Yargıtay’ın geçmişteki içtihatlarına göre bu uyuşmazlıklara Türk hukuku uygulanıyordu. Çünkü özellikle inşaat işçilerinin mutad bir işyeri hukukundan bahsetmek imkansız. Kimi işçi aynı şirketin Afrika’daki şantiyesinde çalışırken daha sonra Avrupa’daki şantiyesine gidebiliyor. Bununla beraber kanunun imkân verdiği “uygulanacak hukuku seçme”de temelde İş Kanununun “İşçi Lehine Yorum” ilkesi gereğince işçi için o ülkede daha lehe koşullar varsa işin başında o ülke hukukunu seçebilmesine dayanıyor. Kanun, eğer o ülke hukuku işçi için lehe bir yorum getirmiyorsa Türk hukukunun uygulanması gerektiğini söylüyor. Ancak Yargıtay Hukuk Genel Kurulunun amacı ise işçileri bir bilinmezliğe sürüklemek belki yıllarca sürecek bir “Hangi hukuk uygulanacak” tartışmasıyla süreci daha da uzatmak. Kaldı ki işçilerin hiçbirine okuma imkânı bile verilmeyen iş sözleşmelerinde yazan yabancı hukuk uygulanırsa işçiler için işin sonunda büyük maddi kayıplar söz konusu olacaktır. Şöyle ki bizim hukukumuzda ücret alacakları için zaman aşımı beş yılken birçok körfez ülkesinde bir yıl ve seçilen hukuk körfez ülkelerinden birinin hukuku olursa işçilerin ücret alacaklarını mahkeme yoluyla talep edebilmesi ortadan kalkacaktır. Bu durum Anayasa hükümlerine de aykırılık teşkil ediyor. Anayasanın “Hak arama hürriyeti” başlıklı 36. Maddesine göre işçilerin mahkemeye erişimi kısıtlanarak “adil yargılanma hakları da elinden alınıyor.

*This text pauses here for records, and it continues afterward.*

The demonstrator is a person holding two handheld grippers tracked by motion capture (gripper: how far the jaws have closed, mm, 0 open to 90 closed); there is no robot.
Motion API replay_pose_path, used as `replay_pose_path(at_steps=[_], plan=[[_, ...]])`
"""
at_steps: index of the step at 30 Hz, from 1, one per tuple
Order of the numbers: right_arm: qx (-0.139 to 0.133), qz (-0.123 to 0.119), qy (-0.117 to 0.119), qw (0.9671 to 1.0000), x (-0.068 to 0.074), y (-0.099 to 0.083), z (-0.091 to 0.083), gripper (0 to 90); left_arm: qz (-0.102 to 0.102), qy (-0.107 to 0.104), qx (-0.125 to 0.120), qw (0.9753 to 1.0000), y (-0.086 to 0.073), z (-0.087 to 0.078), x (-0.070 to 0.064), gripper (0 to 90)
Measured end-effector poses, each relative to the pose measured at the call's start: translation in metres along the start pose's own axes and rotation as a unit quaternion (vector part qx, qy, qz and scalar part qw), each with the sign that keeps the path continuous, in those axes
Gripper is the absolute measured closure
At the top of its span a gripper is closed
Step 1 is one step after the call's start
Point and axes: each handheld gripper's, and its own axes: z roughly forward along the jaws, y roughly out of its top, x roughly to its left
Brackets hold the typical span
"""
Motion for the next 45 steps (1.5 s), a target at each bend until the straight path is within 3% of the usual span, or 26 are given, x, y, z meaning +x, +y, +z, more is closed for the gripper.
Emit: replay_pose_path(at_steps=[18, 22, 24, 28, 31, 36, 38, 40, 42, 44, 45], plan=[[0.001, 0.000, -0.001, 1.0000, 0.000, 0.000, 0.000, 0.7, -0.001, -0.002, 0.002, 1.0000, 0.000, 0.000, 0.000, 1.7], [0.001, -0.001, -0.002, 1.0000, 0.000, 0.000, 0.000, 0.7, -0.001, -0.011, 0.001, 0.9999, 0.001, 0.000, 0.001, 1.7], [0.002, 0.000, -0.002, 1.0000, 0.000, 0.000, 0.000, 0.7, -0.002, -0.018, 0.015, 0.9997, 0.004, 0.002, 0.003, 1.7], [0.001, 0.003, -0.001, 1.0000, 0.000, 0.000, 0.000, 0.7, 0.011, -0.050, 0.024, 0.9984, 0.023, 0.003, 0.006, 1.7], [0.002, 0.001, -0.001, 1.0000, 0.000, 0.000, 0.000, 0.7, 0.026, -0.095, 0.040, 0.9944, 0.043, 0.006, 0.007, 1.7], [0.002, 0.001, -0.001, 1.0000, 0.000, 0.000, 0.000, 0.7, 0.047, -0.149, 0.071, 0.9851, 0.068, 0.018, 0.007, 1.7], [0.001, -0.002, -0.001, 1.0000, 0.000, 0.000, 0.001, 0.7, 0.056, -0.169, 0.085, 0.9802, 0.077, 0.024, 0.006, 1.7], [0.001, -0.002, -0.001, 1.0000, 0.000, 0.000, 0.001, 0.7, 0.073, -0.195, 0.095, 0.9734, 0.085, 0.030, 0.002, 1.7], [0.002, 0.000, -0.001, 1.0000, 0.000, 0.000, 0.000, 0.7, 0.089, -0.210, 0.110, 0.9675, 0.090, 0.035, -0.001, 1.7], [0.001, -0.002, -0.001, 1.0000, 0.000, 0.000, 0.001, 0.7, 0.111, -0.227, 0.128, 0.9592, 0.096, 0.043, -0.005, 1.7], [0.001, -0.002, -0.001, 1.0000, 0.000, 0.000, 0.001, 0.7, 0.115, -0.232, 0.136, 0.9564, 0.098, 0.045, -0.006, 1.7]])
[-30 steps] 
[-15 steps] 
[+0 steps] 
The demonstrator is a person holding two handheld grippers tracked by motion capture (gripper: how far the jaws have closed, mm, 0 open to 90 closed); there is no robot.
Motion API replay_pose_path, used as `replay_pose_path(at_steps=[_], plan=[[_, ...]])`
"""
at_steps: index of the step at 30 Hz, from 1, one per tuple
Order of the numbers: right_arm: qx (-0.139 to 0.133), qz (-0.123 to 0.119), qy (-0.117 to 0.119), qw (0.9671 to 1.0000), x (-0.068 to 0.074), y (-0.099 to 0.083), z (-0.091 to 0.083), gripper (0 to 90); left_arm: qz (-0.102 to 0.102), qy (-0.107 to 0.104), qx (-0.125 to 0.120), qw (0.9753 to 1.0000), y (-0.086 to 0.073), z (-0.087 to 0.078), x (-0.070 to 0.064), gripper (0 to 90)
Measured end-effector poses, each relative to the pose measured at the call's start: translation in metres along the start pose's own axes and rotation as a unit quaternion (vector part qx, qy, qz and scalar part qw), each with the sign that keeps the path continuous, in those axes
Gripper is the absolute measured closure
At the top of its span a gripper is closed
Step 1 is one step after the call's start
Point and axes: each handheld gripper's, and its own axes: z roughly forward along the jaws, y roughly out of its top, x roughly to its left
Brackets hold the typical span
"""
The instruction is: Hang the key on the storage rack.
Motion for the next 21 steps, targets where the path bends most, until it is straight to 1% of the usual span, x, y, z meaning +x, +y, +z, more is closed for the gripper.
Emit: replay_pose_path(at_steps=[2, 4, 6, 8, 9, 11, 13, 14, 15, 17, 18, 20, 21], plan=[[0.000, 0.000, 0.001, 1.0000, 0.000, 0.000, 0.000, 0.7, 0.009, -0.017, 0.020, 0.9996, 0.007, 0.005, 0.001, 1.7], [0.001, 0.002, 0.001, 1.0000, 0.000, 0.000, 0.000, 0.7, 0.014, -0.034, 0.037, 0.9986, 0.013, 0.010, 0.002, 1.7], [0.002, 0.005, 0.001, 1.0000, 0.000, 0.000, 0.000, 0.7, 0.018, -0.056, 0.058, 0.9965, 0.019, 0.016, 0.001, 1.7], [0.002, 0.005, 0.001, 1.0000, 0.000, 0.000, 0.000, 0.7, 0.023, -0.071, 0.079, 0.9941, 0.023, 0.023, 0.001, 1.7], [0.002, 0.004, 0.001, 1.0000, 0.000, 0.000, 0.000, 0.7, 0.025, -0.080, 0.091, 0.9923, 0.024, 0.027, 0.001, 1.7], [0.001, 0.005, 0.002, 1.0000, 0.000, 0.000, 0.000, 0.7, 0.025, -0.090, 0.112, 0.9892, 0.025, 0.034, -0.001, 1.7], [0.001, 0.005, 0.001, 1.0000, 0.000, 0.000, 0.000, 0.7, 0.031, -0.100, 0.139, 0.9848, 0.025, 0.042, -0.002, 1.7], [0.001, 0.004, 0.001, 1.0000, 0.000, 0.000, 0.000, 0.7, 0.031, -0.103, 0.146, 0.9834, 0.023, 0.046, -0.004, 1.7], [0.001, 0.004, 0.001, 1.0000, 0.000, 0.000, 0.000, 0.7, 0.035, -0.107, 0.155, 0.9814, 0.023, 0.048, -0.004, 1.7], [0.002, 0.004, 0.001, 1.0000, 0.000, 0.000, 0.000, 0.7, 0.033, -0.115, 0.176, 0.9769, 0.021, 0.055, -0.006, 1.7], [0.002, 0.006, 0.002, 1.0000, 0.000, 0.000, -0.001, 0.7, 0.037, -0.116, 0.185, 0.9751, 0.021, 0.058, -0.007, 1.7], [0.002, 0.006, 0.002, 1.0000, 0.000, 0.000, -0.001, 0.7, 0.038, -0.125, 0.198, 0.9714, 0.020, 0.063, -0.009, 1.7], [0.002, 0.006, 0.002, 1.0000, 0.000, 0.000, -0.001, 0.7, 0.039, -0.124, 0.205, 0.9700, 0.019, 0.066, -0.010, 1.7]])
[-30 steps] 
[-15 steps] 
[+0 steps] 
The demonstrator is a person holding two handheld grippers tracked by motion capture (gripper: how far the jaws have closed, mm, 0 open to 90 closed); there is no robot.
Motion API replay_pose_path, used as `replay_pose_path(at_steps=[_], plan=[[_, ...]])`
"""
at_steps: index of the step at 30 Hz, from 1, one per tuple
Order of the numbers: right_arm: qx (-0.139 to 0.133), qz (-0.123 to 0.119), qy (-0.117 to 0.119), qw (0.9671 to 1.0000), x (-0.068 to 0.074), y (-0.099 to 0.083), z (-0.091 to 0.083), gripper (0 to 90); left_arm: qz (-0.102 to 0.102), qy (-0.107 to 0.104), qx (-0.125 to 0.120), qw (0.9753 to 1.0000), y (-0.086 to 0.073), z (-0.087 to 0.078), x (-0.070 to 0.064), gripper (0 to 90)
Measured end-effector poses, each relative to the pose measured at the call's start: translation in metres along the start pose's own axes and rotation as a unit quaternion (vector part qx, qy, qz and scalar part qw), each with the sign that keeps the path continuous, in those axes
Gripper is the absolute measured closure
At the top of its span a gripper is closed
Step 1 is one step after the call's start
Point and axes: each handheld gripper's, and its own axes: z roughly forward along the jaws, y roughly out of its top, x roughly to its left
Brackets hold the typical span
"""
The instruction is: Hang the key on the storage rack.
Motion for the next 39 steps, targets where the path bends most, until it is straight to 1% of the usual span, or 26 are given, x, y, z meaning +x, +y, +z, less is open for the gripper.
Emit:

Bu karar Möhuk M. 5’in “Kamu Düzenine Aykırılık” başlıklı maddesi ile de çelişmektedir. Şöyle ki ilgili maddede; Yetkili yabancı hukukun belirli bir olaya uygulanan hükmünün Türk kamu düzenine açıkça aykırı olması hâlinde, bu hükmün uygulanmayacağını; gerekli görülen hâllerde, Türk hukuku uygulanacağını belirtmiştir. Yani kanun “seçtiğin hukuk kamu düzenine aykırılık taşıyorsa o hukuk uygulanmaz” diyor. Yargıtay Hukuk Genel Kurulu ise bir oldubittiyle işçilerin mahkemelerde herhangi bir şekilde alacak talep edebilmesini engelliyor.
İşçileri kayıtsız bir şekilde yurtdışına çalışmaya götürüp hiçbir yasal hiçbir mefhuma uymadan çalıştırıp parasını ödememek “kamu düzenine” aykırı bir durum. Yukarıda da dediğim gibi kararın herhangi bir hukuk normuyla açıklanacak bir tarafı yok. Aleni bir şekilde işçi düşmanı bir karar bu ve ortadan kaldırılması için sonuna kadar mücadele edeceğiz.